No other movement, no crying, no screams or wails of the wounded. Just silence. Not one of the victims so much as stirred.

Jack stood frozen and stared, numb, paralyzed…

Dad…?

Where was his father? He’d left him standing right over there by the—

There! Shit! A body, a gray-haired man in a green and white coat.

No-no-no-no!

As Jack forced himself forward a voice shouted from somewhere to his left.

“Freeze!”

Jack heard the word but it didn’t register. Stiff and slow, he kept moving, a living zombie.

“Freeze, goddammit, or I’ll drop you where you stand!”

Jack kept moving, forcing himself forward a few more steps until he reached the corpse. He dropped to his knees in a pool of still-warm blood, grabbed one of the shoulders, and rolled him over.

The face—his lips were pulled back in a horrific, agonized grimace, but his glazed eyes left no doubt about it.

Dad.

Dead.

Jack felt as if his chest might explode. He let out a sound that was equal parts moan and sob.

He shook his father. It couldn’t be. They’d been talking just a few minutes ago. He couldn’t be dead!

“Dad! Dad, it’s me, Jack! Can you hear me?”

The voice said, “Are you fuckin’ deaf? I told you to freeze!”

Jack looked up into the muzzle of a pistol held by a mustached security guard.

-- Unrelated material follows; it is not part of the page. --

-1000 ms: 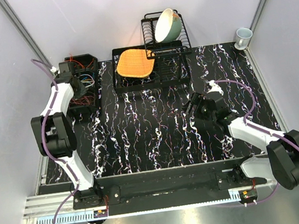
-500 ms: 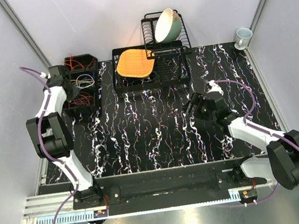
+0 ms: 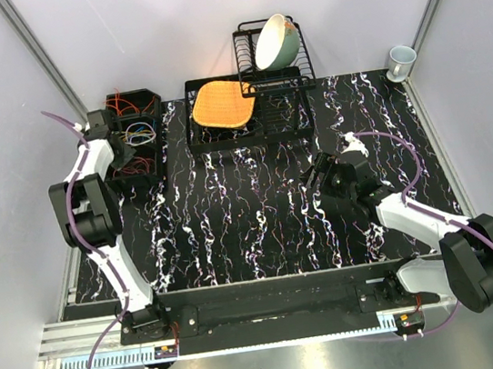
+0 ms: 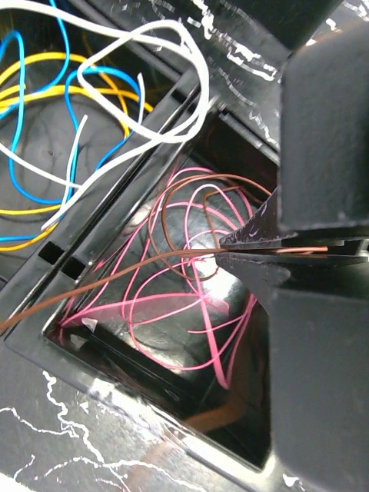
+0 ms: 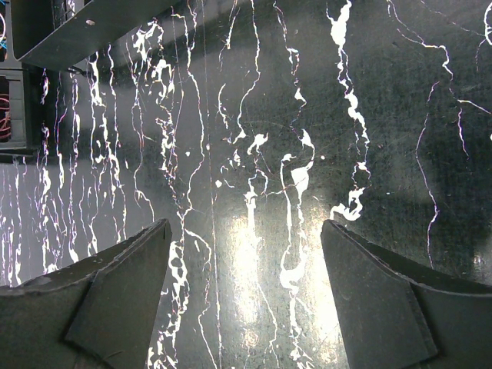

“This… this is my father.”

“I don’t give a fuck, I told you to—”

“That will be enough!”

An older man had come up behind the guard. He looked to be about fifty and wore a blue NYPD uniform with sergeant stripes. His nameplate read DRISCOLL.

The guard backed off a step. “I found this guy wandering around. He could be—”

Sergeant Driscoll’s voice dripped scorn. “He wasn’t wandering around. I saw him come in. He was looking for someone.” His eyes dropped to Jack’s father’s inert form. “And he found him.”

“But—”

“But nothing.” He shoved the guard away. “Get over by the door in case anyone else tries to wander in.”

The guard moved off.

Driscoll muttered, “Asshole,” then squatted beside Jack. “Look, I’m sorry about your dad, but you’ve got to go outside.”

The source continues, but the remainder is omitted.